TASK DIRECTIONS → Pictures excluded, return the lines below from the first through the line holding "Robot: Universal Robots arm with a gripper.".
- - - -
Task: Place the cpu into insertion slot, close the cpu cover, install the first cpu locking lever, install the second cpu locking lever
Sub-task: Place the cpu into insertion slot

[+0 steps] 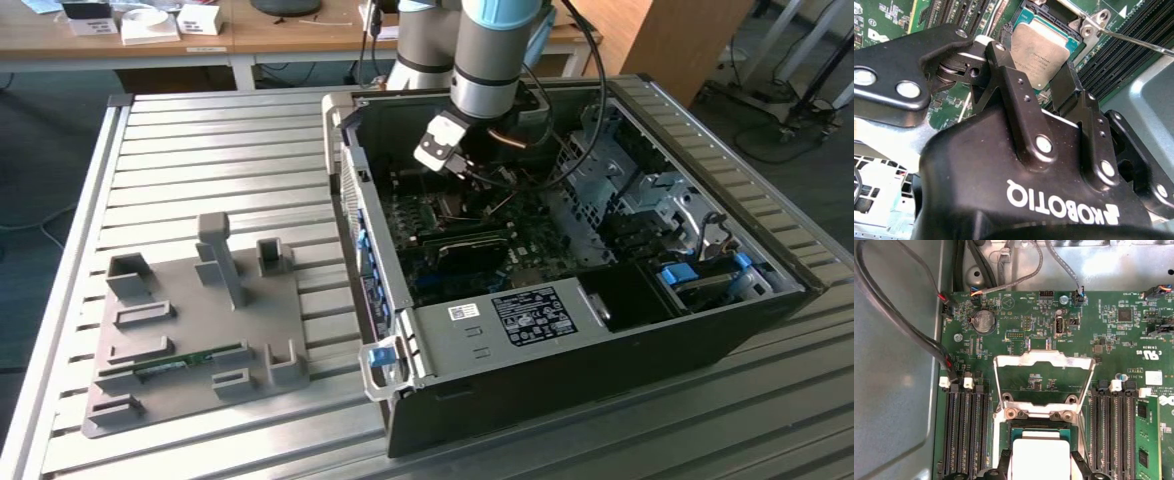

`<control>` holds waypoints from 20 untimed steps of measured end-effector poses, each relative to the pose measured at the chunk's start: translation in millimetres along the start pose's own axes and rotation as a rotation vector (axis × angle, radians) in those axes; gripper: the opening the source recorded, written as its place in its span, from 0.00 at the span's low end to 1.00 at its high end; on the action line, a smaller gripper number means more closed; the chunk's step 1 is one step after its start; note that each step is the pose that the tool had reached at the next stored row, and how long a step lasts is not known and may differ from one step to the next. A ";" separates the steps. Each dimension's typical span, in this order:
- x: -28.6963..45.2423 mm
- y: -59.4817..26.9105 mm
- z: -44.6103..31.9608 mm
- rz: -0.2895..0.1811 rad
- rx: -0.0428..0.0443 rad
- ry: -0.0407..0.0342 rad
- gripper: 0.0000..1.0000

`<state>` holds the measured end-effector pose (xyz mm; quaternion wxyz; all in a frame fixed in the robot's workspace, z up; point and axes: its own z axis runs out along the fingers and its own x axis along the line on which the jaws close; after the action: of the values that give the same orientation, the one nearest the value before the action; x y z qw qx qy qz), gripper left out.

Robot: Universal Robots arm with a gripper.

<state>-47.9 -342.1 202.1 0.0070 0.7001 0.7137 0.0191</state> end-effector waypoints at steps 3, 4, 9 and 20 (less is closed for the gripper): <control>0.0 -0.1 1.0 0.000 0.0000 -0.0001 0.54; 0.0 -0.1 1.1 0.000 0.0001 -0.0002 0.54; 0.1 0.0 1.8 0.000 -0.0002 0.0003 0.54; 0.0 -0.1 3.2 0.010 -0.0002 0.0001 0.54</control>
<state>-48.0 -342.0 198.9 0.0069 0.7037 0.7102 0.0192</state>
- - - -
ANSWER AREA →
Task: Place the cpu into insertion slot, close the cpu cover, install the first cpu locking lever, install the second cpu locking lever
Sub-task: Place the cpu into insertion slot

[+0 steps] 

`<control>` holds waypoints from 20 untimed steps of measured end-effector poses, each relative to the pose measured at the chunk's start: translation in millimetres along the start pose's own axes and rotation as a rotation vector (axis × angle, radians) in those axes; gripper: the opening the source recorded, written as its place in its span, from 0.00 at the span's low end to 1.00 at its high end; on the action line, a smaller gripper number means more closed; the chunk's step 1 is one step after its start; note that each step is the pose that the tool had reached at the next stored row, and how long a step lasts is not known and may differ from one step to the next. A ";" separates the steps. Each dimension's typical span, in this order:
- x: -28.6963..45.2423 mm
- y: -59.4817..26.9105 mm
- z: -44.6103..31.9608 mm
- rz: -0.2895..0.1811 rad
- rx: -0.0428..0.0443 rad
- ry: -0.0407..0.0342 rad
- gripper: 0.0000..1.0000

`<state>` holds the measured end-effector pose (xyz mm; quaternion wxyz; all in a frame fixed in the robot's workspace, z up; point and axes: its own z axis runs out along the fingers and its own x axis along the line on which the jaws close; after the action: of the values that give the same orientation, the one nearest the value before the action; x y z qw qx qy qz), gripper left out.

Robot: Universal Robots arm with a gripper.

The exercise has been answered in full.